AXY8 Convertit Une α-fucosidase, Soulignant L'importance Du Métabolisme Apoplastique Sur La Structure Fine Des Polysaccharides Pariétaux D'Arabidopsis

The Plant Cell. Nov, 2011  |  Pubmed ID: 22080600

Un mutant d 'Arabidopsis thaliana avec une structure modifiée de son xyloglucane hémicellulose (XyG; axy-8) identifié par un écran avant génétique faciliter le profilage de masse oligosaccharide a été caractérisé. axy8 expositions augmenté fucosylation XyG et l'apparition de fragments XyG pas présents dans la plante de type sauvage. AXY8 a été identifié pour coder un effet α-fucosidase sur XyG qui a été précédemment désigné FUC95A. Fluorescente verte études sur les protéines de fusion de localisation et l'analyse des XyG naissante dans des préparations microsomales démontré que cette glycosylhydrolase agit principalement sur XyG dans le apoplaste. L'analyse détaillée des structures de XyG dans axy8 donné un aperçu unique dans le rôle de l'fucosidase dans XyG métabolisme in vivo. Les éléments de preuve génétique indique que l'activité de glycosylhydrolases dans le apoplaste joue un rôle majeur dans la génération de l'hétérogénéité des XyG chaînes latérales dans le mur. En outre, sans les glycosylhydrolases dominantes apoplastiques, la structure XyG dans la paroi est composée principalement d'XXXG et XXFG sous-unités.

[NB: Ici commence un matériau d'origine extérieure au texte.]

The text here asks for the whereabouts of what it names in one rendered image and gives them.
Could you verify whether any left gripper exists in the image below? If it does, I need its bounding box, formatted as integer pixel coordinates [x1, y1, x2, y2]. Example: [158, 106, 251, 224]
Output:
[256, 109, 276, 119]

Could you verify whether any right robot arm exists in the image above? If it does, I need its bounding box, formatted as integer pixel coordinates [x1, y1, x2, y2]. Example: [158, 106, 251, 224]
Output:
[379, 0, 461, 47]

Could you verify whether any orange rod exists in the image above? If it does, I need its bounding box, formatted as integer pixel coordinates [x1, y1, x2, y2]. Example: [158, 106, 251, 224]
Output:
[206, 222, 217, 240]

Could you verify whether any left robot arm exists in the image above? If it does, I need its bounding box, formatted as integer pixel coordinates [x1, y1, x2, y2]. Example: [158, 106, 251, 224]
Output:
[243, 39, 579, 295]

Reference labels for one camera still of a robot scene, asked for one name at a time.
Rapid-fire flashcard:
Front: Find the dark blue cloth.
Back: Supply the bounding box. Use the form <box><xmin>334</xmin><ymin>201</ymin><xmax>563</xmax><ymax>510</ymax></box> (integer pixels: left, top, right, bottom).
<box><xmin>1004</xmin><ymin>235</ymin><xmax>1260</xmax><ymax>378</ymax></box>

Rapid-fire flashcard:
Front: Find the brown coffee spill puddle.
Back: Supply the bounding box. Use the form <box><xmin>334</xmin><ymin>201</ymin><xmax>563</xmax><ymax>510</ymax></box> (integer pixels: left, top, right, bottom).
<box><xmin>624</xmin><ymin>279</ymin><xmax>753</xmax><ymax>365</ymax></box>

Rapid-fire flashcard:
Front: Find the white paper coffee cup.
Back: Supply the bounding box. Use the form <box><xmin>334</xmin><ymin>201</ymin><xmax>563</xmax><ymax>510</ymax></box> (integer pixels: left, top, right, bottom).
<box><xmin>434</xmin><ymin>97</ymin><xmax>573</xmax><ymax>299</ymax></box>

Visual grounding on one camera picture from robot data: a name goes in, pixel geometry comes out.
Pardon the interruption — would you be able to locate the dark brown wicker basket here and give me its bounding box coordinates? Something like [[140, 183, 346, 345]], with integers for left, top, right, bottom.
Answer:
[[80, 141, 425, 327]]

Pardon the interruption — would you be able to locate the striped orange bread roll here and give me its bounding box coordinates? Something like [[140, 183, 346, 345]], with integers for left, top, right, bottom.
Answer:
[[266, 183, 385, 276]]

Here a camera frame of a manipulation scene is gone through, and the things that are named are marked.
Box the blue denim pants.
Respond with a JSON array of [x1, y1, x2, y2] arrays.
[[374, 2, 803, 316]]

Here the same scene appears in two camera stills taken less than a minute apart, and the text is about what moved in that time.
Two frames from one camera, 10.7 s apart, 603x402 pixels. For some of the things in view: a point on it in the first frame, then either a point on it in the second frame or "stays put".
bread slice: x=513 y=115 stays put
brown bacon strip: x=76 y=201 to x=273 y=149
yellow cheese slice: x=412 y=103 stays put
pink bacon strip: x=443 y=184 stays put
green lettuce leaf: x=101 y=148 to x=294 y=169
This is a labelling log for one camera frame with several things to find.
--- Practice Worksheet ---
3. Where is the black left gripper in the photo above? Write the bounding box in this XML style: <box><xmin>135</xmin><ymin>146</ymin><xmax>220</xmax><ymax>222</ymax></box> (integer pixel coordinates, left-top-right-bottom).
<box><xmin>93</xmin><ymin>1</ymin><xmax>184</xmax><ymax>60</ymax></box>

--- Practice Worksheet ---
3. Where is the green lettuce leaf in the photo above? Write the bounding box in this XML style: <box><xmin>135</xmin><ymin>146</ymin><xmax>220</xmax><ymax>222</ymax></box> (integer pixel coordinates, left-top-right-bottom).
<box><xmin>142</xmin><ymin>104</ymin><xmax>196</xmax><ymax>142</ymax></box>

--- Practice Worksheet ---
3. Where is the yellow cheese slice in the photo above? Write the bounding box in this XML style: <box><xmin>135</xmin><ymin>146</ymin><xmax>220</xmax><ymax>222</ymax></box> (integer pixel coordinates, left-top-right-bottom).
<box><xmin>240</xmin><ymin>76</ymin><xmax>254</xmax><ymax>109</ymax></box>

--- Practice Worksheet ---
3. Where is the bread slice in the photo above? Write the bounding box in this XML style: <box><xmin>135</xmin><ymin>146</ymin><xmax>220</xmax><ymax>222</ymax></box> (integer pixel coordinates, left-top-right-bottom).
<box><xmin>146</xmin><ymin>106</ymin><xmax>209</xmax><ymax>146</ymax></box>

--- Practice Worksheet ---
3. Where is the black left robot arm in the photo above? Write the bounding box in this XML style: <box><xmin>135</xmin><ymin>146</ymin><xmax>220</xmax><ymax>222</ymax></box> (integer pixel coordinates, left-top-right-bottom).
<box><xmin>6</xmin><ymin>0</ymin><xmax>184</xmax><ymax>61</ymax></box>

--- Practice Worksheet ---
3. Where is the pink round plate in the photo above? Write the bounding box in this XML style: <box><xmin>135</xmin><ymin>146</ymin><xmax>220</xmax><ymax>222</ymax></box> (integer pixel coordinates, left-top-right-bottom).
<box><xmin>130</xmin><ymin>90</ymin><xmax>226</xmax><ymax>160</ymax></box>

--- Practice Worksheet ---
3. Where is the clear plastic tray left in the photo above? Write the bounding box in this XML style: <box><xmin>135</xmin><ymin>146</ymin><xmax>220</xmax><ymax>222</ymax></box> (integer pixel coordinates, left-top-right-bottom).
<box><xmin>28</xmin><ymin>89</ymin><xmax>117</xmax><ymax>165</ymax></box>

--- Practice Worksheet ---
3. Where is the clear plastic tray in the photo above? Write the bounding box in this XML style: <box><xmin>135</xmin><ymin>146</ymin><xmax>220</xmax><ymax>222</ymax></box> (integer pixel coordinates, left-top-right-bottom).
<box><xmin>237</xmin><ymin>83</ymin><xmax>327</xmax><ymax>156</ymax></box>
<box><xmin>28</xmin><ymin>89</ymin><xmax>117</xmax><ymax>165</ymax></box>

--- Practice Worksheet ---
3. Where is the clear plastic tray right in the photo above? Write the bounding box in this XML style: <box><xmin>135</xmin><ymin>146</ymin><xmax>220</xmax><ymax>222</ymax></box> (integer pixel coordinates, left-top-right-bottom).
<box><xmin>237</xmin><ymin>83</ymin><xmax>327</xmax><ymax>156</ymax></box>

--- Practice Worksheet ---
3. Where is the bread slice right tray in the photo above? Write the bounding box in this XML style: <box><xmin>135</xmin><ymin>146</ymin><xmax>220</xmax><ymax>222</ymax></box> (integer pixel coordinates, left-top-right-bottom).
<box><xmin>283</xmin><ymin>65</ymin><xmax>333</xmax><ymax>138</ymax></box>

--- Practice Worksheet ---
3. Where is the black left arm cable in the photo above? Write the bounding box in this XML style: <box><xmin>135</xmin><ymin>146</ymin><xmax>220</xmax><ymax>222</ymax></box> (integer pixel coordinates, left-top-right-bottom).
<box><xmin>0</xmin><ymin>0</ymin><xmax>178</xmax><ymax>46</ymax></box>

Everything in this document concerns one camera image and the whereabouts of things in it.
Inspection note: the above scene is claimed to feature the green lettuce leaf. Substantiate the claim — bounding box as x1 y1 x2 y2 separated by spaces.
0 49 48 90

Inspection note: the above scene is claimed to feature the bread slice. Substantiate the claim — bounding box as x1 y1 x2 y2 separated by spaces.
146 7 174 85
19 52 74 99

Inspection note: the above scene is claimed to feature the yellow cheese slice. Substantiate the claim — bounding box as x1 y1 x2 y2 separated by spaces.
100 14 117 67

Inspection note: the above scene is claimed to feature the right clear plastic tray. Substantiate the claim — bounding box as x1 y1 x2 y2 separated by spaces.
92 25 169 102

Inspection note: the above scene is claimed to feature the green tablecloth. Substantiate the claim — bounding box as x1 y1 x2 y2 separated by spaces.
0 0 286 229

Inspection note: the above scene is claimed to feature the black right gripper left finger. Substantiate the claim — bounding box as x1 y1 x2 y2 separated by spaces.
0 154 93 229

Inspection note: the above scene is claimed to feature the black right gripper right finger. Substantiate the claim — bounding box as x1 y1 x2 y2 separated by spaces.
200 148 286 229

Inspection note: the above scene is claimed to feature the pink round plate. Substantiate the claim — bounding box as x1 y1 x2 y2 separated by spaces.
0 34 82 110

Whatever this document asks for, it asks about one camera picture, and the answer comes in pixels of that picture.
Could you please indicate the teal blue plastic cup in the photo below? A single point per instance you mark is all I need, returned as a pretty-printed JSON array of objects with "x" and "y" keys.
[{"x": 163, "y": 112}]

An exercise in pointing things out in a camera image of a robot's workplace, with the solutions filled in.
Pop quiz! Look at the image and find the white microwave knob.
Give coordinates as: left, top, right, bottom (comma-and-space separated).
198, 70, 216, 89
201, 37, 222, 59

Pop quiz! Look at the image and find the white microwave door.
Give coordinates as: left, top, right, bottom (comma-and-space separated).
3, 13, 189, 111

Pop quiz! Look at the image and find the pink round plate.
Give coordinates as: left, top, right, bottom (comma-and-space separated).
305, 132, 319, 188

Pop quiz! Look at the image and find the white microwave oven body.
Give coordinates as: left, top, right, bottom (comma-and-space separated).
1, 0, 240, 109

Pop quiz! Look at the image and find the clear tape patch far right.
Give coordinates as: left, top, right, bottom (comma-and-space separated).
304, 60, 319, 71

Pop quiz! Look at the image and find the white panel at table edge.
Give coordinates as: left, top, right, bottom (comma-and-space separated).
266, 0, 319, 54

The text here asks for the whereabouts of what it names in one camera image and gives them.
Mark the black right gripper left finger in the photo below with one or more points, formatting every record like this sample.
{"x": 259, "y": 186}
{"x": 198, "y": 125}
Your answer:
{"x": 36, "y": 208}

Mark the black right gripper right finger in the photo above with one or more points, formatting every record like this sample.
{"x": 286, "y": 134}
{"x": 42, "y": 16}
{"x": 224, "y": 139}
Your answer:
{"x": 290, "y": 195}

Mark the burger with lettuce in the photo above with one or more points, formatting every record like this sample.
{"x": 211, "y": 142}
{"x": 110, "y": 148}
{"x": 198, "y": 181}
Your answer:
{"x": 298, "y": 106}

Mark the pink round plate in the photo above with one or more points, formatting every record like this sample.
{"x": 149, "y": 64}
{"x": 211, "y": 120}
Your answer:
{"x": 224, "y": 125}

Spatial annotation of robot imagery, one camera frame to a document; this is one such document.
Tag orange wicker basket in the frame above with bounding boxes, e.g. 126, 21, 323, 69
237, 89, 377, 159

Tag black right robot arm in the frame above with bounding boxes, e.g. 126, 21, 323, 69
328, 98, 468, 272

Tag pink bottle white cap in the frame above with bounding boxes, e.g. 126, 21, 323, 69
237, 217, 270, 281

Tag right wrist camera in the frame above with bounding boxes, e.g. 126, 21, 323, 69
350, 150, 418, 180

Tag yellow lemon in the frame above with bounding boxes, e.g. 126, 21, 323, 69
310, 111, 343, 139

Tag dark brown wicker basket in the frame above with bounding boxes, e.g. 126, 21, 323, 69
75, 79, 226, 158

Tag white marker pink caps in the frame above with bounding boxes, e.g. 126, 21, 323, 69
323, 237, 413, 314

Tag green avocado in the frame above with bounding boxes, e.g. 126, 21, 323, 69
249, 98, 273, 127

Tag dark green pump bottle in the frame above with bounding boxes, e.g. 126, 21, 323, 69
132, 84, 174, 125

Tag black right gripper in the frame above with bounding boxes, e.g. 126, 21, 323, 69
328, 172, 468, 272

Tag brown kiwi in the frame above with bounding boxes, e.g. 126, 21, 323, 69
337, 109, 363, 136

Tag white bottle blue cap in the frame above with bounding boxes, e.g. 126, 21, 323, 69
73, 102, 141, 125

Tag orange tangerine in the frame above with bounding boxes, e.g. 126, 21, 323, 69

O-acétylation De Xyloglucane Hémicellulose Arabidopsis Nécessite AXY4 Ou AXY4L, Protéines Avec Une TBL Et DUF231 Domaine

The Plant Cell. Nov, 2011  |  Pubmed ID: 22086088

Dans un Arabidopsis thaliana écran vers l'avant génétique visant à identifier les mutants avec des structures altérées de leur xyloglucane hémicellulose (mutants axy) en utilisant le profilage de masse oligosaccharide, deux mutants non alléliques (axy4-1 et axy4-2) qui ont une réduction de 20 à 35% en xyloglucane O -acétylation ont été identifiés. Cartographie de la mutation dans axy4-1 identifié AXY4, une protéine transmembranaire de type II avec un trichomes Biréfringence-Like de domaine et un domaine de fonction inconnue (DUF231). Perte de AXY4 résultats transcription dans une absence totale de O-acétyle substituants sur xyloglucane dans plusieurs tissus, à l'exception des semences. Xyloglucane semences est plutôt O-acétylé par le AXY4like paralogue, tel que démontré par l'analyse des correspondants d'ADN-T des lignes d'insertion. L'analyse de fractionnement Mur de axy4 mutants knockout a indiqué que seule une fraction contenant xyloglucane est non-O-acétylé. Par conséquent, AXY4/AXY4L est nécessaire pour la O-acétylation de xyloglucane, et nous proposons que ces protéines représentent xyloglucane-O-acétyltransférases spécifiques, bien que leur donneur et accepteur substrats n'ont pas encore été identifié. Un écotype d'Arabidopsis, Ty-0, a réduit xyloglucane O-acétylation due à des mutations dans AXY4, démontrant que l'O-acétylation de xyloglucane n'a aucune incidence sur l'aptitude de la plante dans son environnement naturel. La relation de AXY4 avec un autre groupe déjà identifié des protéines d'Arabidopsis impliqués en général paroi O-acétylation, réduite acétylation mur, est discutée.